WHAT IS NEEDED. Your answer should be exactly the lines from the one that contains "black computer mouse: x=87 y=30 does not move" through the final line of the entries below, and nothing else.

SUPPLIED RECORDS.
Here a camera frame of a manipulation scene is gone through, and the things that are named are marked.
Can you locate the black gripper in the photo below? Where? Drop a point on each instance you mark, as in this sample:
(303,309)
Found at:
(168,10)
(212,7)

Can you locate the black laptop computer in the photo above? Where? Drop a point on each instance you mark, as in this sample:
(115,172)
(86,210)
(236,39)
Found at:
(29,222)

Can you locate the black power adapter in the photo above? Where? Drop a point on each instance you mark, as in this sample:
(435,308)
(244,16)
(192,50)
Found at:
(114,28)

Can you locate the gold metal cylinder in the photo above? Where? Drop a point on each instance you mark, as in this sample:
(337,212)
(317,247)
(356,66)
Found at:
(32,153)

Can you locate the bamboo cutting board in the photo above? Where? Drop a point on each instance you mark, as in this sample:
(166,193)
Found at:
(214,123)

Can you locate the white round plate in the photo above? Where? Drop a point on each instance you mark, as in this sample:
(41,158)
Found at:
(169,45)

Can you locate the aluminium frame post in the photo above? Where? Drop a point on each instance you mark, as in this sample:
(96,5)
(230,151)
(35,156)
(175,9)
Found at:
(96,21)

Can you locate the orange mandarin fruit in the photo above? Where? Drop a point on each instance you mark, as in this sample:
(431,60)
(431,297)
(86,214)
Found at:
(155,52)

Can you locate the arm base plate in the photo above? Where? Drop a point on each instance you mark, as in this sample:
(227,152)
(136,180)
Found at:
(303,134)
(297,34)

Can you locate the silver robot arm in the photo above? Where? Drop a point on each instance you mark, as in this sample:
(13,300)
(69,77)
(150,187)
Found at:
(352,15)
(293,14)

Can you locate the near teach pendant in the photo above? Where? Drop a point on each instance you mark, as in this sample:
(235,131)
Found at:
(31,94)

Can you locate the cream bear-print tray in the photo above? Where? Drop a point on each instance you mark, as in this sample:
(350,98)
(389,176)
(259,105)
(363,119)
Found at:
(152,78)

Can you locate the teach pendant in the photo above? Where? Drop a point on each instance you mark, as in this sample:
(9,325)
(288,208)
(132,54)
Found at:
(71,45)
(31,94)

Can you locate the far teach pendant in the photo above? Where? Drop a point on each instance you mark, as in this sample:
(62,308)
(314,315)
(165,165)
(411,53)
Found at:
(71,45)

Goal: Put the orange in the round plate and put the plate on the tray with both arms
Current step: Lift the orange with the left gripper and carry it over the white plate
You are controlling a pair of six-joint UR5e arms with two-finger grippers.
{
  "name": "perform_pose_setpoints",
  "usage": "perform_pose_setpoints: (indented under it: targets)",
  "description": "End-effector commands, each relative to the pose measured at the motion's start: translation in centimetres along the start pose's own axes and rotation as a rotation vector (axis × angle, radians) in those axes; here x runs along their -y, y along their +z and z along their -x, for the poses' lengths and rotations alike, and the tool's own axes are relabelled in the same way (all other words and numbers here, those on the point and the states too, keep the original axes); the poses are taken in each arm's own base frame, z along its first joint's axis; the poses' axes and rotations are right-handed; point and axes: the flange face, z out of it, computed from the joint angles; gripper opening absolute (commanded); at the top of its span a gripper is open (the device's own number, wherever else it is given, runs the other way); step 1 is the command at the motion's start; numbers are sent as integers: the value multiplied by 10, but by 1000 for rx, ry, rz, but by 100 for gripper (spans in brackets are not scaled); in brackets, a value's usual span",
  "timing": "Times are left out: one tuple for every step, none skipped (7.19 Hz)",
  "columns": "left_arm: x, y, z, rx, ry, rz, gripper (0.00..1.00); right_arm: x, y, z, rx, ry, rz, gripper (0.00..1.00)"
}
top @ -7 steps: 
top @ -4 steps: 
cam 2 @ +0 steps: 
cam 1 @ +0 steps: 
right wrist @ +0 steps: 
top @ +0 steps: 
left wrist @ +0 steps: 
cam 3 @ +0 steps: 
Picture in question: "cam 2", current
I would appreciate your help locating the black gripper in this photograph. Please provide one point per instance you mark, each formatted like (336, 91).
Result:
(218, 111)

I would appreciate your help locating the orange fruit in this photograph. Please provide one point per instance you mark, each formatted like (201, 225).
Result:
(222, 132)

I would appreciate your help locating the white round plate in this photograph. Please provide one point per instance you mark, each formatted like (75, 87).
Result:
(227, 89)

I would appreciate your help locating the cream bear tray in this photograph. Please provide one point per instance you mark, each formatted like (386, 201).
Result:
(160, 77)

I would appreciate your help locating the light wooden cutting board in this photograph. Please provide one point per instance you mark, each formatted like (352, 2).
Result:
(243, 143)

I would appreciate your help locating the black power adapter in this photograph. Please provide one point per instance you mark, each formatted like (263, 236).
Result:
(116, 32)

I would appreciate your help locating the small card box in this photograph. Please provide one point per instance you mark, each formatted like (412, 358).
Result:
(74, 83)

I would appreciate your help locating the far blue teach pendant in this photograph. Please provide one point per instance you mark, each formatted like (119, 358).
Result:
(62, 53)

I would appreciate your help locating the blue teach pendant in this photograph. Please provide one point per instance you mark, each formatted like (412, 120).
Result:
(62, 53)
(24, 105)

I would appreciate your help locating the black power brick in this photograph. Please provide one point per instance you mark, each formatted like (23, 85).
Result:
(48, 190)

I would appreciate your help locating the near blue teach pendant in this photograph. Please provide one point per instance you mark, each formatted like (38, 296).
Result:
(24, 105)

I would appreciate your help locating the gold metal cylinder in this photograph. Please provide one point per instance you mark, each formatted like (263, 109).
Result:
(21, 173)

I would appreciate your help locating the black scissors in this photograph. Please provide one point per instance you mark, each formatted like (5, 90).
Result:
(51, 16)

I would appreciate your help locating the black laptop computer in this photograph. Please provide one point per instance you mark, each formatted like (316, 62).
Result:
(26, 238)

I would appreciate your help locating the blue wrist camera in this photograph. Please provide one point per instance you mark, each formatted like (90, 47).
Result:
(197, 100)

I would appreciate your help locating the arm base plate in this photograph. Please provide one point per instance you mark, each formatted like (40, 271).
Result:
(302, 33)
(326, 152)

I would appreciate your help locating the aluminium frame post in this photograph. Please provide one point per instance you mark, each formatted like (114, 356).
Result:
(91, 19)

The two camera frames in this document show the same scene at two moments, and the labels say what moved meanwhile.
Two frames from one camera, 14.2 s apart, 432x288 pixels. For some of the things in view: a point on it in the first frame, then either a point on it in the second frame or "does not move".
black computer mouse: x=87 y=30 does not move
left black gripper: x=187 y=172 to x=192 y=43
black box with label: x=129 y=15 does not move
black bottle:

EXPECTED OUTPUT.
black computer mouse: x=87 y=30 does not move
left black gripper: x=187 y=172 to x=192 y=43
black box with label: x=129 y=15 does not move
black bottle:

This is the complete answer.